There are currently tens of thousands of chemicals in commerce today, and U.S. EPA lacks important data on many of those substances. As Congress moves forward with reforming the Toxic Substances Control Act, several federal scientists and public health experts said lawmakers should give EPA the authority and resources to begin prioritizing by understanding which chemicals are found in people.
Biomonitoring, which tests blood and urine samples for chemicals, is one of the most effective ways of understanding which chemicals are actually ending up in people, said Henry Falk, acting director at the Centers for Disease Control and Prevention, which has the largest national biomonitoring program.
“Biomonitoring thereby serves as one important tool in identifying and reducing or preventing exposures and potential health problems,” Falk said.
CDC uses biomonitoring for a variety of public health purposes, Falk said, including identifying sub-populations with higher exposure levels than average and tracking trends over time.
For example, CDC’s National Health and Nutrition Examination Survey, which is released every two years, has been measuring lead exposure since 1976. The agency was able to track that human blood lead levels declined in parallel with declining levels of lead in gasoline, which offered support for EPA’s regulations to reduce lead levels in gasoline.

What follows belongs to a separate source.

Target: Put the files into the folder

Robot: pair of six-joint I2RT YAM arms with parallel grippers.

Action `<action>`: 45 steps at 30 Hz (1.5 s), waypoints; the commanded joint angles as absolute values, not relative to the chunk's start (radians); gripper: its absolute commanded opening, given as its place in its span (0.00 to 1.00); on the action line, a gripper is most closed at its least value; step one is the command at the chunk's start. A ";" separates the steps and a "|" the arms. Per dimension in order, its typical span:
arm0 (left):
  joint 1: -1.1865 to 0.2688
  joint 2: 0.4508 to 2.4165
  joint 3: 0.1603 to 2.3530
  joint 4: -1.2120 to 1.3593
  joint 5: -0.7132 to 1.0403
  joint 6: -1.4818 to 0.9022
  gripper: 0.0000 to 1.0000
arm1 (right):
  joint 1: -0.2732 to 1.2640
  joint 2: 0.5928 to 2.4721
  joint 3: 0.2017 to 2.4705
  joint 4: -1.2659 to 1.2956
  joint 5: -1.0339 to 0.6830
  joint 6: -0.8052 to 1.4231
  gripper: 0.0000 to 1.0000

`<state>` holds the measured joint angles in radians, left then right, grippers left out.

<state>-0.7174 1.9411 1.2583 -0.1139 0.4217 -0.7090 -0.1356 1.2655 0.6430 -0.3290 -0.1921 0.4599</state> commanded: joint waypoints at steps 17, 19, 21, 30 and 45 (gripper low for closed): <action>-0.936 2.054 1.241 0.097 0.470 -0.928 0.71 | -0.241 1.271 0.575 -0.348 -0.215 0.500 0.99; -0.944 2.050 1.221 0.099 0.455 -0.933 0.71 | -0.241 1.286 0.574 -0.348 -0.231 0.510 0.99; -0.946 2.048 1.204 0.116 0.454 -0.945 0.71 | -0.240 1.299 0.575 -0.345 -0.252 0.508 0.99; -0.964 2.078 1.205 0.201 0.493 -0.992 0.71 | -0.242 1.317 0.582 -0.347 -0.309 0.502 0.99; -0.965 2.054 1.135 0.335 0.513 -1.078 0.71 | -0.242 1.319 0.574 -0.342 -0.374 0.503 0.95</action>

“There’s no question that chemicals are essential to our modern lives … but when we use these products, the chemicals in them can end up in our bodies,” said Superfund, Toxics and Environmental Health Subcommittee Chairman Frank Lautenberg (D-N.J.). “And when the chemicals used in flame retardants, plastics or rocket fuel show up in our children’s bodies, we have a potentially dangerous situation.”
Lautenberg is expected to introduce a TSCA reform bill soon. Several sources say the Senate and the House are trying to introduce similar versions of the bill around the same time. Across the Hill, the House Commerce, Trade and Consumer Protection Subcommittee, chaired by Rep. Bobby Rush (D-Ill.), is meeting next week to discuss persistent, bioaccumulative and toxic chemicals.
EPW Committee ranking member James Inhofe (R-Okla.) cautioned that while biomonitoring is useful for tracking exposure levels, the data must be interpreted in context.